-- Exercise instructions --
The full listing is to be written out again, unchanged.

-- Task inputs --
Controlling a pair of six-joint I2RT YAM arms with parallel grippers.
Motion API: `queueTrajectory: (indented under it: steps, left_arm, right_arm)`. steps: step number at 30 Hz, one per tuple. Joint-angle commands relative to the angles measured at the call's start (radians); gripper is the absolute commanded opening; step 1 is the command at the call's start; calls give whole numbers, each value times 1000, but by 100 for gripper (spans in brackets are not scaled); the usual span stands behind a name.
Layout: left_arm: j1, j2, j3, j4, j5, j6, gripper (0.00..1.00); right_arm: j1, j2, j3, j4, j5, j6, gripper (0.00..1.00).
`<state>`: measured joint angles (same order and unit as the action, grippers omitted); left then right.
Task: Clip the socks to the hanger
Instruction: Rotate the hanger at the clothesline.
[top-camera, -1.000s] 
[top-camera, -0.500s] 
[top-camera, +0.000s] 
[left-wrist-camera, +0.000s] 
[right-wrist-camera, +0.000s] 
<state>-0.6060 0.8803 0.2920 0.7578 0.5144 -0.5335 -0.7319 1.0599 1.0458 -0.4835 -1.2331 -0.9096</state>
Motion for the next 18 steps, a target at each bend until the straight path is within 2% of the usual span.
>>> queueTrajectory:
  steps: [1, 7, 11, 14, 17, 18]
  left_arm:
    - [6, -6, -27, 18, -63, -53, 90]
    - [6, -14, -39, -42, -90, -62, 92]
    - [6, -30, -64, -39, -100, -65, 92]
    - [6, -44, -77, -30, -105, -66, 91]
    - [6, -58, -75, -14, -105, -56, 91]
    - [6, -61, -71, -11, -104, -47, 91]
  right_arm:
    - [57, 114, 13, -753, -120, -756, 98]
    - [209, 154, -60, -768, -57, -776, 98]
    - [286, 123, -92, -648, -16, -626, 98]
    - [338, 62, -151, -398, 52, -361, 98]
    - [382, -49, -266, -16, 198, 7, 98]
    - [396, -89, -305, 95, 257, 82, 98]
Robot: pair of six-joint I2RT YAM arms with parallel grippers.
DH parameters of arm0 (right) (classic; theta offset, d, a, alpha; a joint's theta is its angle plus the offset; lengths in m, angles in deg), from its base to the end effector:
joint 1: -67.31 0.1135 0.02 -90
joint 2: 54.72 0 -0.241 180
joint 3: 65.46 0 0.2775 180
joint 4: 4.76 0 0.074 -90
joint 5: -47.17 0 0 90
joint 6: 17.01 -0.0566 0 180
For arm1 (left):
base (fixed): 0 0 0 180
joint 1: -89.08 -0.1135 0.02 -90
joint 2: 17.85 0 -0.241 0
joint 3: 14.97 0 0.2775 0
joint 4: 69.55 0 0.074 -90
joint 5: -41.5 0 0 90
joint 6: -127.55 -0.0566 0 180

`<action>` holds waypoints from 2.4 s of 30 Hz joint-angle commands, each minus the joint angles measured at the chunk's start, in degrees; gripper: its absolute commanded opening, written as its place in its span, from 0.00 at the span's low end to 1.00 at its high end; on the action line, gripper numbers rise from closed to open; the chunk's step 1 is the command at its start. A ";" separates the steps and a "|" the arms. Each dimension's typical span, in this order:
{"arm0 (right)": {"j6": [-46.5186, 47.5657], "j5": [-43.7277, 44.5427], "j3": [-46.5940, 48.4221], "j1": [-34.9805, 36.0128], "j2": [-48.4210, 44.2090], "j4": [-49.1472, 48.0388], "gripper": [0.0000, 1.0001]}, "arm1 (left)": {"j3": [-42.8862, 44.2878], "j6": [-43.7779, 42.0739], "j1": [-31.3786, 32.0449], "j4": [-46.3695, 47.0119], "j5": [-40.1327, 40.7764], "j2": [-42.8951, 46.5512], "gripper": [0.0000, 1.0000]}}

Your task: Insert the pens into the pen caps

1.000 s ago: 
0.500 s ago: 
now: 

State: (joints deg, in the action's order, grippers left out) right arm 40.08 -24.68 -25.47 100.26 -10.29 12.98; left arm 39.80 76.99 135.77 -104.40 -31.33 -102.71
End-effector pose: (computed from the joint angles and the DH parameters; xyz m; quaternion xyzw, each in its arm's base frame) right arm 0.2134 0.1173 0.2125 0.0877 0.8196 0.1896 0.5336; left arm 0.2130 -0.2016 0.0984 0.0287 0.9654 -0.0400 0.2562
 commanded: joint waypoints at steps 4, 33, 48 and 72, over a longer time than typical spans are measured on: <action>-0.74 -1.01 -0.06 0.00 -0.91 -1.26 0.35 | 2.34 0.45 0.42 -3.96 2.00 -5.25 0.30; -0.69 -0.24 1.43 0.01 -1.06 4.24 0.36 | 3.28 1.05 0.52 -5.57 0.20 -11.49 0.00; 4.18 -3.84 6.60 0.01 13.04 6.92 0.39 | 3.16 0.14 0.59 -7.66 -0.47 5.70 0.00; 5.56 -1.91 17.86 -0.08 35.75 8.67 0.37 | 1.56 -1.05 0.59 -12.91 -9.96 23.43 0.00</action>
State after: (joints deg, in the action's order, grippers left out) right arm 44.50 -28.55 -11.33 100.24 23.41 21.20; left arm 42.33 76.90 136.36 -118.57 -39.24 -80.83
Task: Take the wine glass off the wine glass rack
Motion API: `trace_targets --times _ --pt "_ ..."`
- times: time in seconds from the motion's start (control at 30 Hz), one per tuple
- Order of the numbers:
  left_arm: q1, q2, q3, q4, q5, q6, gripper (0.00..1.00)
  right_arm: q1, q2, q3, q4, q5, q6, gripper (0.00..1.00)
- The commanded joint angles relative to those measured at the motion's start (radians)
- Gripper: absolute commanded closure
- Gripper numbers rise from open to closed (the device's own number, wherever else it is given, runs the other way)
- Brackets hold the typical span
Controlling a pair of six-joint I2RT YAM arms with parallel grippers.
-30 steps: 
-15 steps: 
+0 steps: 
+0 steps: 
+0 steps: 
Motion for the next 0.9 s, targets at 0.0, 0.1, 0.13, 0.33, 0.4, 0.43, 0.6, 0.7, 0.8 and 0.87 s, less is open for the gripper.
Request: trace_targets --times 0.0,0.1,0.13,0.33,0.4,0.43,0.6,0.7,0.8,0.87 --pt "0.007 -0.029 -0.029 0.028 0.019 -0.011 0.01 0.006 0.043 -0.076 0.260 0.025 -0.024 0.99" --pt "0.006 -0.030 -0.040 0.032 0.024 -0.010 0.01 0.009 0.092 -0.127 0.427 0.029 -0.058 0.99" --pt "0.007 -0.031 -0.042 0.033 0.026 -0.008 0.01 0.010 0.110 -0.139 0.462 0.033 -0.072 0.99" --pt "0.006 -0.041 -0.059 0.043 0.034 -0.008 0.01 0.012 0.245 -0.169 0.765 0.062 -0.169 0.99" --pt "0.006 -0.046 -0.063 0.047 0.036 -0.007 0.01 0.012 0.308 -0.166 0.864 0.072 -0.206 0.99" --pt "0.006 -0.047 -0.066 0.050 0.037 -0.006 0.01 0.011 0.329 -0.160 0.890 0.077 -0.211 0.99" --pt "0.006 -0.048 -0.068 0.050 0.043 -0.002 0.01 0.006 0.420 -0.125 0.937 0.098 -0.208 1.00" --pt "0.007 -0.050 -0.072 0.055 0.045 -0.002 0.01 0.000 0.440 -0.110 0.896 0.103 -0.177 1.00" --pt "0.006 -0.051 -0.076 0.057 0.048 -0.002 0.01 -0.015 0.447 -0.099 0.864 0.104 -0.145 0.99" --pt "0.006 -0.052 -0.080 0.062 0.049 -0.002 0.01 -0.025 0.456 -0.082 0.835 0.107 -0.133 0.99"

-- Output --
Controlling a pair of six-joint I2RT YAM arms with parallel grippers.
Motion API: `queueTrajectory: (indented under it: steps, left_arm, right_arm)`. steps: step number at 30 Hz, one per tuple. Joint-angle commands relative to the angles measured at the call's start (radians); gripper is the absolute commanded opening; step 1 is the command at the call's start; calls give whole numbers, each value times 1000, but by 100 for gripper (spans in brackets are not scaled); the usual span stands behind a name.
Layout: left_arm: j1, j2, j3, j4, j5, j6, gripper (0.00..1.00); right_arm: j1, j2, j3, j4, j5, j6, gripper (0.00..1.00).
`<state>`: measured joint angles (same order and unit as the action, grippers omitted); left then right.
Task: Clip the socks to the hanger
Instruction: Rotate the hanger at the clothesline.
[top-camera, -1.000s] 
[top-camera, -0.500s] 
[top-camera, +0.000s] 
[left-wrist-camera, +0.000s] 
[right-wrist-camera, +0.000s] 
<state>-0.6060 0.8803 0.2920 0.7578 0.5144 -0.5335 -0.7319 1.0599 1.0458 -0.4835 -1.2331 -0.9096</state>
Motion for the next 18 steps, a target at each bend until the straight path is within 2% of the usual span.
>>> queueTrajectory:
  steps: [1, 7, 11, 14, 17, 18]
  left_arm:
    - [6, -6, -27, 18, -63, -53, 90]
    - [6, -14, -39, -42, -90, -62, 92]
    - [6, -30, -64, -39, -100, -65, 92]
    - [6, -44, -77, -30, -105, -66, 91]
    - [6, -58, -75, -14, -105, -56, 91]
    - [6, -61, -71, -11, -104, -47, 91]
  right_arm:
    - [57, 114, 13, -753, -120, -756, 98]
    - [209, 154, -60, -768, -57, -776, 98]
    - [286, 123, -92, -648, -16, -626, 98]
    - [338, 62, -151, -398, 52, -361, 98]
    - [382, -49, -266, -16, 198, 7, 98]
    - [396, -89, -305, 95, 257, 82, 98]
Robot: pair of six-joint I2RT YAM arms with parallel grippers.
DH parameters of arm0 (right) (classic; theta offset, d, a, alpha; a joint's theta is its angle plus the offset; lengths in m, angles in deg), from its base to the end effector:
joint 1: -67.31 0.1135 0.02 -90
joint 2: 54.72 0 -0.241 180
joint 3: 65.46 0 0.2775 180
joint 4: 4.76 0 0.074 -90
joint 5: -47.17 0 0 90
joint 6: 17.01 -0.0566 0 180
For arm1 (left):
base (fixed): 0 0 0 180
joint 1: -89.08 -0.1135 0.02 -90
joint 2: 17.85 0 -0.241 0
joint 3: 14.97 0 0.2775 0
joint 4: 69.55 0 0.074 -90
joint 5: -41.5 0 0 90
joint 6: -127.55 -0.0566 0 180

`<action>` holds waypoints from 2.4 s of 30 Hz joint-angle commands, each minus the joint angles measured at the chunk's start, in degrees; gripper: its absolute commanded opening, written as its place in its span, from 0.00 at the span's low end to 1.00 at its high end; on the action line, gripper numbers rise from closed to open; the chunk's step 1 is the command at its start. A ";" separates the steps and a "|" the arms. Each dimension's typical span, in this order:
{"arm0 (right)": {"j6": [-46.5186, 47.5657], "j5": [-43.7277, 44.5427], "j3": [-46.5940, 48.4221], "j1": [-34.9805, 36.0128], "j2": [-48.4210, 44.2090], "j4": [-49.1472, 48.0388], "gripper": [0.0000, 1.0001]}, "arm1 (left)": {"j3": [-42.8862, 44.2878], "j6": [-43.7779, 42.0739], "j1": [-31.3786, 32.0449], "j4": [-46.3695, 47.0119], "j5": [-40.1327, 40.7764], "j2": [-42.8951, 46.5512], "gripper": [0.0000, 1.0000]}}

Your task: Insert the pens into the pen caps

1.000 s ago: 
0.500 s ago: 
now: 

State: (joints deg, in the action's order, grippers left out) right arm 40.08 -24.68 -25.47 100.26 -10.29 12.98; left arm 39.80 76.99 135.77 -104.40 -31.33 -102.71
End-effector pose: (computed from the joint angles and the DH parameters; xyz m; quaternion xyzw, each in its arm's base frame) right arm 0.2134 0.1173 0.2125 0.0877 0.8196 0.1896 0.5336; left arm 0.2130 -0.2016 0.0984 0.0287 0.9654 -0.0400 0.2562
 commanded: joint waypoints at steps 4, 33, 48 and 72, over a longer time than typical spans are measured on: <action>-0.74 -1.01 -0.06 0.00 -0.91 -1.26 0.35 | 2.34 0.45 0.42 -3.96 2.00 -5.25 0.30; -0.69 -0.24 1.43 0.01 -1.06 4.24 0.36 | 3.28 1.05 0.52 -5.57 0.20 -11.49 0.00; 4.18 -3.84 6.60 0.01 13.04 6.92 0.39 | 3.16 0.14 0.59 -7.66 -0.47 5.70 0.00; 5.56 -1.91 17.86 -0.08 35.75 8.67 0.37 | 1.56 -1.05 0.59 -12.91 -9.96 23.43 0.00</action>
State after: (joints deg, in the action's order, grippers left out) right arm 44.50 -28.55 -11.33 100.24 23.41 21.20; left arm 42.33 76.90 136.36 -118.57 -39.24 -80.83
Task: Take the wine glass off the wine glass rack
Motion API: `trace_targets --times _ --pt "_ ..."`
- times: time in seconds from the motion's start (control at 30 Hz), one per tuple
- Order of the numbers:
  left_arm: q1, q2, q3, q4, q5, q6, gripper (0.00..1.00)
  right_arm: q1, q2, q3, q4, q5, q6, gripper (0.00..1.00)
- The commanded joint angles relative to those measured at the motion's start (radians)
- Gripper: absolute commanded closure
- Gripper numbers rise from open to closed (the device's own number, wherever else it is given, runs the other way)
- Brackets hold the typical span
Controlling a pair of six-joint I2RT YAM arms with parallel grippers.
-30 steps: 
-15 steps: 
+0 steps: 
+0 steps: 
+0 steps: 
Motion for the next 0.9 s, targets at 0.0, 0.1, 0.13, 0.33, 0.4, 0.43, 0.6, 0.7, 0.8 and 0.87 s, less is open for the gripper.
Request: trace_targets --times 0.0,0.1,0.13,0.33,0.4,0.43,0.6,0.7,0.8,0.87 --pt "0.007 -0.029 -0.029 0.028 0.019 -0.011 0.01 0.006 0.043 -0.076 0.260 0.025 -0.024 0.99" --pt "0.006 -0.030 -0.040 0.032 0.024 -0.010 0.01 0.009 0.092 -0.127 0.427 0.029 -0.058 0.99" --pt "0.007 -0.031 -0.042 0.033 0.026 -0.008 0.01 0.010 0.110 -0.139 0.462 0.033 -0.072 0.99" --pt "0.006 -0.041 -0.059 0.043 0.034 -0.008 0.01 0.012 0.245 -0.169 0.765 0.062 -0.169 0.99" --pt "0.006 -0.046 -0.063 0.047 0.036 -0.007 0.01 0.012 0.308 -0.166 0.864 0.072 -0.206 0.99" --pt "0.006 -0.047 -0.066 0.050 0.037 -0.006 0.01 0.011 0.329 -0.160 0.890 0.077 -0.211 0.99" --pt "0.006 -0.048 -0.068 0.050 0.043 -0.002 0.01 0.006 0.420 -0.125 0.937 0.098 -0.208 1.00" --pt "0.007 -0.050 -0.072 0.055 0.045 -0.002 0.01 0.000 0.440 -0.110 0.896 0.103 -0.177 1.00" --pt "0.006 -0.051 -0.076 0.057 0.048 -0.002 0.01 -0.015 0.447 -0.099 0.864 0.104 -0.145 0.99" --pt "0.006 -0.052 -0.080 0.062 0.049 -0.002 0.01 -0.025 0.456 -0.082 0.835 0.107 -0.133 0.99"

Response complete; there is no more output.